Read, dear, read! Read masterpieces multiplied by a total circulation of up to 12 million. Twelve million "lie down" and "shake your bellies." See how you, smart and educated, are taught by a man who graduated from vocational school. The death of any empire begins when instead of bread they "eat" spectacles. As you know, you won't be full of them for a long time. And the old people are the first to die of hunger.

By the way, the wife and two children of the highly respected electrician Gennady Petrovich Malakhov, when trying to introduce them to a "healthy lifestyle," sent daddy far away. They do not drink kerosene, but they have already built themselves a three-storey house and got a farm for the dividend from the healing properties of the crystalline precipitate of evaporated urine into your ears.

I do not know how to wean our parents and grandparents to watch this show. Except with the help of an "energy supply" in the form of a hypertensive bucket enema. You can use lemon. Or better yet, take them out regularly for a medical examination. Even if they offer armed resistance. I personally began to invite my father-in-law to visit more often and walk with him for a long time along the shore of the reservoir in the forest near Moscow, telling how I was electrocuted when I undertook to repair the sockets.

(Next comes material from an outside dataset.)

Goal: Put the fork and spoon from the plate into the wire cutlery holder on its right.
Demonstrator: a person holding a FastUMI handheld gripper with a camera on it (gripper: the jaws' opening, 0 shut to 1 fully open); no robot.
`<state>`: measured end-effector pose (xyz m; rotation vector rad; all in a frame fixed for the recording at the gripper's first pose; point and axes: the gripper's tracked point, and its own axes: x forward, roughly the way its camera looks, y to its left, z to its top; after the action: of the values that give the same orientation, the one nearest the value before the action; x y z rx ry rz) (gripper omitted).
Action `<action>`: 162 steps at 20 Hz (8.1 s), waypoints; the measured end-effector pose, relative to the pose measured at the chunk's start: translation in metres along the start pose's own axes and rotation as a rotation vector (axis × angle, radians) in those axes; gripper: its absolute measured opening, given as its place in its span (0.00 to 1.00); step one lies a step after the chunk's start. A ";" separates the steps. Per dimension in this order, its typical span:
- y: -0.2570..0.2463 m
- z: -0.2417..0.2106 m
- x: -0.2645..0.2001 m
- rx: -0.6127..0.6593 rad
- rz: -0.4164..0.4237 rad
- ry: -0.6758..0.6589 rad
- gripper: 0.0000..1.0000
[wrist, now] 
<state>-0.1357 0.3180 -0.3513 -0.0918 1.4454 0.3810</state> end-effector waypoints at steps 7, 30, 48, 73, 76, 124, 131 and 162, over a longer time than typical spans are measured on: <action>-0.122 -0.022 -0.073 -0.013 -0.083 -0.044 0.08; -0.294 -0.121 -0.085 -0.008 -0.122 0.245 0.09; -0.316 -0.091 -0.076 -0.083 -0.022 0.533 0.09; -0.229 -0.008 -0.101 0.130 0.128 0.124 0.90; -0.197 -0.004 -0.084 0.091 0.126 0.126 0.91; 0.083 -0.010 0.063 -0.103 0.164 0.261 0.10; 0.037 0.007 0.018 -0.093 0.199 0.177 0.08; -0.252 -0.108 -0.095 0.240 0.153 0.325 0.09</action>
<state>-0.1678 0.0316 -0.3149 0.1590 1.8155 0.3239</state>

I'm not against folk healers. For example, very much "for" the recipes of Olga Alexandrovna Morozova, now deceased, about whom both doctors of medicine and pharmacists spoke well. But her work is the result of a good education, coupled with long–term observations of her own. And not at all the works of popularizers from "folk psychotherapy", generously stuffed with "karmic" terms and phrases "back in Ancient China...", coupled with recipes, after reading which eating raw placenta seems like a nice dessert for the dinner table.

However, I believe that, like any spectacle, the transfer of the "healer" has a very real task: to distract from the pressing problems of official medicine the most disadvantaged and most aggressive segment of consumers of public health services: pensioners. Sotsakaz is a bread business. Certified doctors never dreamed of such talents.